■ Your goal ■
Every record must be reproduced exactly. Leave none out.

%%

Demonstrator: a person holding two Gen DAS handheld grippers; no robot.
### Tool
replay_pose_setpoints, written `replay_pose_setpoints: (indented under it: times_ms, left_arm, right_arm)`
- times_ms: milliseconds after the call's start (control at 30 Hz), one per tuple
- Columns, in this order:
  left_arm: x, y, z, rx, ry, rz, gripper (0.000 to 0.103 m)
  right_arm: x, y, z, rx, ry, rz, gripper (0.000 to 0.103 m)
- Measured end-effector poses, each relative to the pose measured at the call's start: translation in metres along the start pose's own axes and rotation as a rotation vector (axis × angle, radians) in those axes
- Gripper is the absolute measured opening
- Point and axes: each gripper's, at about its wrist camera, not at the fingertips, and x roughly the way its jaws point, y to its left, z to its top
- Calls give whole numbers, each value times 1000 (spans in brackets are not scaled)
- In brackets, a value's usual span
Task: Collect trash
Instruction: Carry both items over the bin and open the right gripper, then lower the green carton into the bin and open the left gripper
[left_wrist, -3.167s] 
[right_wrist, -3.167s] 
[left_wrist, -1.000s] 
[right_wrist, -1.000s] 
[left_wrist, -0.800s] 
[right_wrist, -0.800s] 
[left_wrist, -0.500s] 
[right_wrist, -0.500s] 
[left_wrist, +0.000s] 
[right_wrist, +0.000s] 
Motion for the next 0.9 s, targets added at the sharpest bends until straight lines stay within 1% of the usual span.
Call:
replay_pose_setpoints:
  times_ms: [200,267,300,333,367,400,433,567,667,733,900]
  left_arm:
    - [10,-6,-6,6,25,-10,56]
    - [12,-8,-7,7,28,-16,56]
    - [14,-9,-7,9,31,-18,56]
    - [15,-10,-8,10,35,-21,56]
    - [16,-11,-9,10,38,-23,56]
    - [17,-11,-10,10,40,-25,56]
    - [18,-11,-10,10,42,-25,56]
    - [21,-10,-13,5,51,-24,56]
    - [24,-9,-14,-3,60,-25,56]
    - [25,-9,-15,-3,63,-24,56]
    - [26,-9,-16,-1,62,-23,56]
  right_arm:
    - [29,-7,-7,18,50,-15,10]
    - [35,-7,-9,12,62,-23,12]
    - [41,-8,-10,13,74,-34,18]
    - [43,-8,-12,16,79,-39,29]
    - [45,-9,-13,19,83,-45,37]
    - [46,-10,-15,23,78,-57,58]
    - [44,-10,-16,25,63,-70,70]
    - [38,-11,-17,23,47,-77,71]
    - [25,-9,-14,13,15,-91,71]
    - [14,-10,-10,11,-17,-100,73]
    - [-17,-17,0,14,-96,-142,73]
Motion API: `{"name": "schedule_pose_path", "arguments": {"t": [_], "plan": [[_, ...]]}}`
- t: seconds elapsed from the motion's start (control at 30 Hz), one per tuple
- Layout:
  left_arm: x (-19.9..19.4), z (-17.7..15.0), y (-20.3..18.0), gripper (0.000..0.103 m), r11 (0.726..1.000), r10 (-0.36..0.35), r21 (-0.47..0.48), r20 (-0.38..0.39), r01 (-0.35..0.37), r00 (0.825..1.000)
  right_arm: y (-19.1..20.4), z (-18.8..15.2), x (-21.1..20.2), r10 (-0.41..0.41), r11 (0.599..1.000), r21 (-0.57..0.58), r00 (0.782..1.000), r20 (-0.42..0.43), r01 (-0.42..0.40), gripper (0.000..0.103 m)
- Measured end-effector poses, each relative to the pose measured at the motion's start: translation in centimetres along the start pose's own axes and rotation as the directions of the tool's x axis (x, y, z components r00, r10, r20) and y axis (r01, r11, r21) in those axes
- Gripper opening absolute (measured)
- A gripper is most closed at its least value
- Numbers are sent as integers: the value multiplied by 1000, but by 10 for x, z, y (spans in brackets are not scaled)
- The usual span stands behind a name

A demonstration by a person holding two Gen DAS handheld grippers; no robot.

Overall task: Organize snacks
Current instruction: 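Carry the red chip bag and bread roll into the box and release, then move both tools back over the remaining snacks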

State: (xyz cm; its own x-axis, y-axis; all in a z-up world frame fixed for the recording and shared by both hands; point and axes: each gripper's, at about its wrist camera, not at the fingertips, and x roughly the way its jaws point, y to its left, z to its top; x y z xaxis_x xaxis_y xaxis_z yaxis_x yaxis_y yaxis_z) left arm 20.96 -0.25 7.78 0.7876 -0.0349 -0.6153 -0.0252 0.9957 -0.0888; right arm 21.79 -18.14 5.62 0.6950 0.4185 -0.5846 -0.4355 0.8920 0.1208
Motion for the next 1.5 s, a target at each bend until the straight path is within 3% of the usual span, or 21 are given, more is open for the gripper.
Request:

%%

■ Answer to the problem ■
Demonstrator: a person holding two Gen DAS handheld grippers; no robot.
### Tool
replay_pose_setpoints, written `replay_pose_setpoints: (indented under it: times_ms, left_arm, right_arm)`
- times_ms: milliseconds after the call's start (control at 30 Hz), one per tuple
- Columns, in this order:
  left_arm: x, y, z, rx, ry, rz, gripper (0.000 to 0.103 m)
  right_arm: x, y, z, rx, ry, rz, gripper (0.000 to 0.103 m)
- Measured end-effector poses, each relative to the pose measured at the call's start: translation in metres along the start pose's own axes and rotation as a rotation vector (axis × angle, radians) in those axes
- Gripper is the absolute measured opening
- Point and axes: each gripper's, at about its wrist camera, not at the fingertips, and x roughly the way its jaws point, y to its left, z to its top
- Calls give whole numbers, each value times 1000 (spans in brackets are not scaled)
- In brackets, a value's usual span
Task: Collect trash
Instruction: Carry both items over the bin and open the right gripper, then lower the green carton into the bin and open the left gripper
[left_wrist, -3.167s] 
[right_wrist, -3.167s] 
[left_wrist, -1.000s] 
[right_wrist, -1.000s] 
[left_wrist, -0.800s] 
[right_wrist, -0.800s] 
[left_wrist, -0.500s] 
[right_wrist, -0.500s] 
[left_wrist, +0.000s] 
[right_wrist, +0.000s] 
Motion for the next 0.9 s, targets added at the sharpest bends until straight lines stay within 1% of the usual span.
Call:
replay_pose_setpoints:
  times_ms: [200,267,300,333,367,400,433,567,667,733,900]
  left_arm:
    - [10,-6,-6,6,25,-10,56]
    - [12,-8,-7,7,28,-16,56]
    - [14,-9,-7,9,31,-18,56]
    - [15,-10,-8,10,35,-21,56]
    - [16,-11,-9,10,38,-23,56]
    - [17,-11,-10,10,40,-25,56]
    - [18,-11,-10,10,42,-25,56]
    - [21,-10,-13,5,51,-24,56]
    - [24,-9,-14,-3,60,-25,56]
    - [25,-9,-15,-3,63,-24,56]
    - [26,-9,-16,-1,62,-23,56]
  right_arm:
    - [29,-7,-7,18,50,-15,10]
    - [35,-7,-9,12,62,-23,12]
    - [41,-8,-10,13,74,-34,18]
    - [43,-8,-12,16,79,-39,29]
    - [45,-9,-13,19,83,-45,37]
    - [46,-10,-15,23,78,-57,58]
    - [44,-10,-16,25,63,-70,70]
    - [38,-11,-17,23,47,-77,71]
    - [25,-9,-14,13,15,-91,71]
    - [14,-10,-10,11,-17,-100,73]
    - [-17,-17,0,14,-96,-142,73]
Motion API: `{"name": "schedule_pose_path", "arguments": {"t": [_], "plan": [[_, ...]]}}`
- t: seconds elapsed from the motion's start (control at 30 Hz), one per tuple
- Layout:
  left_arm: x (-19.9..19.4), z (-17.7..15.0), y (-20.3..18.0), gripper (0.000..0.103 m), r11 (0.726..1.000), r10 (-0.36..0.35), r21 (-0.47..0.48), r20 (-0.38..0.39), r01 (-0.35..0.37), r00 (0.825..1.000)
  right_arm: y (-19.1..20.4), z (-18.8..15.2), x (-21.1..20.2), r10 (-0.41..0.41), r11 (0.599..1.000), r21 (-0.57..0.58), r00 (0.782..1.000), r20 (-0.42..0.43), r01 (-0.42..0.40), gripper (0.000..0.103 m)
- Measured end-effector poses, each relative to the pose measured at the motion's start: translation in centimetres along the start pose's own axes and rotation as the directions of the tool's x axis (x, y, z components r00, r10, r20) and y axis (r01, r11, r21) in those axes
- Gripper opening absolute (measured)
- A gripper is most closed at its least value
- Numbers are sent as integers: the value multiplied by 1000, but by 10 for x, z, y (spans in brackets are not scaled)
- The usual span stands behind a name

A demonstration by a person holding two Gen DAS handheld grippers; no robot.

Overall task: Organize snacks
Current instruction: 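Carry the red chip bag and bread roll into the box and release, then move both tools back over the remaining snacks
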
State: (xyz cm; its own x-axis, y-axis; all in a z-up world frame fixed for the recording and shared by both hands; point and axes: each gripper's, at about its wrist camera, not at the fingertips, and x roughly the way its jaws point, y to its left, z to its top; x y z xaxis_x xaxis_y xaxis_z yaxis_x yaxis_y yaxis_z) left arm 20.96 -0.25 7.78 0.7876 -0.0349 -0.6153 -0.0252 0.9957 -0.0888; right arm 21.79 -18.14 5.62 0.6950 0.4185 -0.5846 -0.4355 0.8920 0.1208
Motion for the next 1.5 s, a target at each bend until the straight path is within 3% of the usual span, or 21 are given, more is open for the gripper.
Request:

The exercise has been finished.